Sift through the gravel with the head of the vacuum and allow it to suck off the waste, uneaten fish food and other debris that has collected on the substrate and decor. When the bucket is full, drain the water and continue to siphon the substrate until you have drained about 15 percent of the tank water.

Do not drain more than 15 percent or try to clean almost all of the substrate, because you do not want to remove all of the friendly waste-eating bacteria that ensures good health of your tank. Replace the removed amount of water with fresh, de-chlorinated tap water.

Doing it by hand:

Turn off the water heater, filter and pump. Take a clean bucket that has never come in contact with chemicals, (i.e soap, detergent), and fill it halfway with the dirty fish tank water. Afterwards, fill it halfway with clean tap water. This is an important step, as fish are very sensitive to water changes, and this is to make sure to not injure your fish by drastic water changes. 

Completely drain the tank. Take two cupfuls of dirty gravel and set it aside. This will help some of the friendly bacterica to re-colonize afterwards. Next, take the rest of the gravel and distribute it into two buckets.
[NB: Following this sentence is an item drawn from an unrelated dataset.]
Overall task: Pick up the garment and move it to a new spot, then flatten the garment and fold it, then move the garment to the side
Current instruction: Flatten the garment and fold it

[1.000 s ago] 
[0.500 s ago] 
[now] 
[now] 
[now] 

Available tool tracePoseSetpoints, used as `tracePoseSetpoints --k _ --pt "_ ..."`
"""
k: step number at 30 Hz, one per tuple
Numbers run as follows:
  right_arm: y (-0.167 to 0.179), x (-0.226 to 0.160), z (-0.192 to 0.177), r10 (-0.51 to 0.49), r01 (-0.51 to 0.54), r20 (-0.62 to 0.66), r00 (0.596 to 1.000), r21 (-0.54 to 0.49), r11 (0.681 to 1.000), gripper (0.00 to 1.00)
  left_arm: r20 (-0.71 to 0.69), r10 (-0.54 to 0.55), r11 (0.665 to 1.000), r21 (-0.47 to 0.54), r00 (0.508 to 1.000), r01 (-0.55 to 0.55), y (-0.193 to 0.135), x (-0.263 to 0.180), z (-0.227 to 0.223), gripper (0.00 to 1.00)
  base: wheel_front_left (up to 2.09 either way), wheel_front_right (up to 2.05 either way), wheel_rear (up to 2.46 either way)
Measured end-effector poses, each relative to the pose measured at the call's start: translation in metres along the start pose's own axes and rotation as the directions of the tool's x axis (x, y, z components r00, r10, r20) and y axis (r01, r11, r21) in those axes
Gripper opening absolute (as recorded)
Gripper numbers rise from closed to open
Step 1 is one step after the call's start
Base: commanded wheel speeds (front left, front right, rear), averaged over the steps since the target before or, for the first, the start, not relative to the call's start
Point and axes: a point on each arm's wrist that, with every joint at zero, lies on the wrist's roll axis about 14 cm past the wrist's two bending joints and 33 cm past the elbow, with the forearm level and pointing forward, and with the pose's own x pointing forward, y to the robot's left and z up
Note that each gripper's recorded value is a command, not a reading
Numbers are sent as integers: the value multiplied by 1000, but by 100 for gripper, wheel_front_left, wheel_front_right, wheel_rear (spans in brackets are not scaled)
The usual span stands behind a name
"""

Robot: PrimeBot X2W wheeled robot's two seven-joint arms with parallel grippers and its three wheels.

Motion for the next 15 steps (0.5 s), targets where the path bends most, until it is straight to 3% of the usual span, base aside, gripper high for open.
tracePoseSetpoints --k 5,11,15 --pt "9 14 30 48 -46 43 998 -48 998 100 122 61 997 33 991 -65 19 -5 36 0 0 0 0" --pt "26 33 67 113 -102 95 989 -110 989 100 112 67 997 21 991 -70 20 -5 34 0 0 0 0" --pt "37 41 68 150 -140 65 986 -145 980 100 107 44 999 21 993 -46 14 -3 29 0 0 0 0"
If you have a lot of gravel to clean, then use another bucket. You can use a strainer to clean small-sized gravel.

If your gravel is big enough to be cleaned by hand, then carry on with placing a garden hose inside the bucket and turn the faucet on full blast, cleaning it with warm water. Stir and rinse the gravel vigorously until the water looks clear. If you're using a strainer, make sure it has never come in contact with any chemicals. Place it under a faucet and clean with warm water. Shake and stir well, and rinse with your hand until the water is clear.

Repeat the same process with the second bucket. Now clean the tank with clean warm tap water. Do not use soap, or any other cleaning agent. The residue left by the chemicals will kill your fish. Make sure to clean the aquarium decor, filter, thermostat, tubes, the same way. Wipe the inside of the tank with clean paper towels.
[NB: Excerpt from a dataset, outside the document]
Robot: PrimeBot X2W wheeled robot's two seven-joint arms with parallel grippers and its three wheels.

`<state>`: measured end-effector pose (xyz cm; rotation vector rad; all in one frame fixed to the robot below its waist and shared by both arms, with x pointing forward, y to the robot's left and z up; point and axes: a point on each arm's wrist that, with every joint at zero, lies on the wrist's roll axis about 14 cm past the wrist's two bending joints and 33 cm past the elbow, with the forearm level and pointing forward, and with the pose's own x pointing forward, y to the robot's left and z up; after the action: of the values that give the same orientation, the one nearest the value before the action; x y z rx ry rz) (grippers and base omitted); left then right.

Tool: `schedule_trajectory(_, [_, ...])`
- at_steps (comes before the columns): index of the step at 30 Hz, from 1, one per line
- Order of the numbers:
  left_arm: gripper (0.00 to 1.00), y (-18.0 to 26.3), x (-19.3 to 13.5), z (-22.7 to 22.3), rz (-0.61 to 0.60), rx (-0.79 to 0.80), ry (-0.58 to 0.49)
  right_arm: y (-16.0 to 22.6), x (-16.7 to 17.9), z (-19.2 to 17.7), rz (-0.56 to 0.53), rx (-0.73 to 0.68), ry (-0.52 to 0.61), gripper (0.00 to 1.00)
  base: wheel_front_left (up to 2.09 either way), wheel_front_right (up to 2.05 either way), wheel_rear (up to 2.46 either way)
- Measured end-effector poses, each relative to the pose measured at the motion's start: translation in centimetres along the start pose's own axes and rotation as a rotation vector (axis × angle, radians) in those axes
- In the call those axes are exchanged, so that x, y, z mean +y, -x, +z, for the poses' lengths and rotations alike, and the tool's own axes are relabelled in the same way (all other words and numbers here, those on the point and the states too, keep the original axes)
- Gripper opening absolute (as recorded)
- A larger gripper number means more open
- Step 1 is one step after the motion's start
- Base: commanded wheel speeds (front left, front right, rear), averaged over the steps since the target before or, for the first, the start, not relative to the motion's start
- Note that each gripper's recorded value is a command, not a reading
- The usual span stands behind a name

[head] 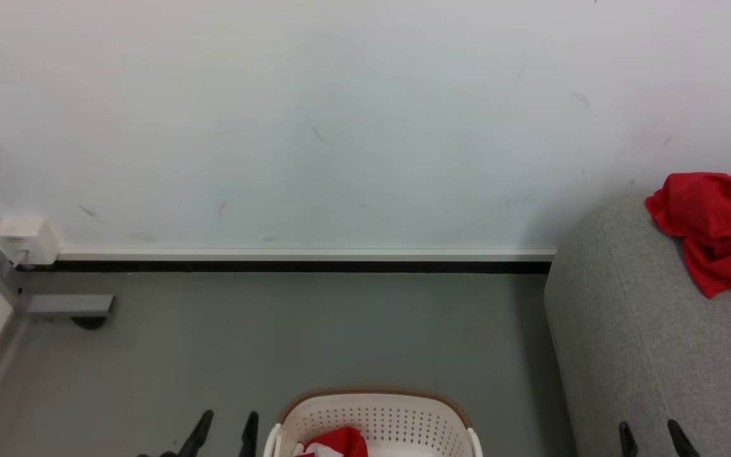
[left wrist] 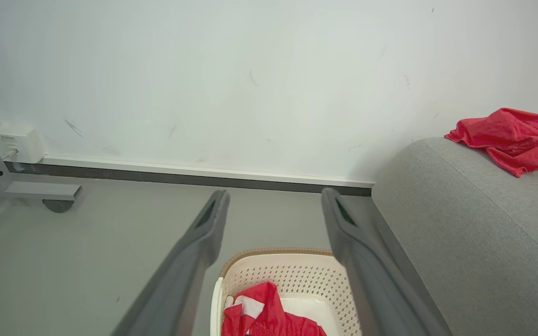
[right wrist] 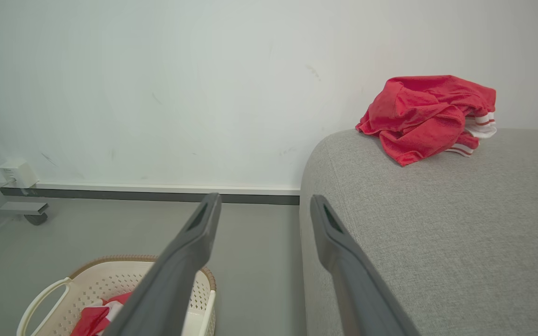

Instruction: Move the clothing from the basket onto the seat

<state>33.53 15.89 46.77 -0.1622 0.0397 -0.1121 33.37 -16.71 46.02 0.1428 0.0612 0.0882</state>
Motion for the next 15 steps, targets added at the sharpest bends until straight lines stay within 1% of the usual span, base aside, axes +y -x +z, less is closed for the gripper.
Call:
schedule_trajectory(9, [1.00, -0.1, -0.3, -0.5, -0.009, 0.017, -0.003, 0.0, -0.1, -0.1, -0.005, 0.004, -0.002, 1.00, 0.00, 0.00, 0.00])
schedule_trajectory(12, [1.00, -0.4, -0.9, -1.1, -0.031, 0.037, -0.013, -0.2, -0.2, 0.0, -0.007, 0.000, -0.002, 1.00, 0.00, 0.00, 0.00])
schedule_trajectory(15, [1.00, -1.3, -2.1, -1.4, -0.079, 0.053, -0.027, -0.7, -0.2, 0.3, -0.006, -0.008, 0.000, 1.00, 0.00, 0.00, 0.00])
Now put all of the gravel back into the tank, mixing the clean and dirty gravel. Now fill the tank with clean, cold tap water. Make sure to treat the water first by adding a de-chlorinating agent to it beforehand. Plug in the electrical equipments, and return the fish to the tank.

Weekly water changes are good, and siphoning the gravel once a week and not any more frequent is best. If you do not have a vacuum, clean only about 30 to 40 percent of the gravel once every few weeks. Possibly less frequently depending on the number of inhabitants in the tank, and the amount of debris gathering on and around the gravel.

Of course, these will also depend on the size of your tank, for example, a water bowl or a hospital tank will need more frequent water changes and cleaning.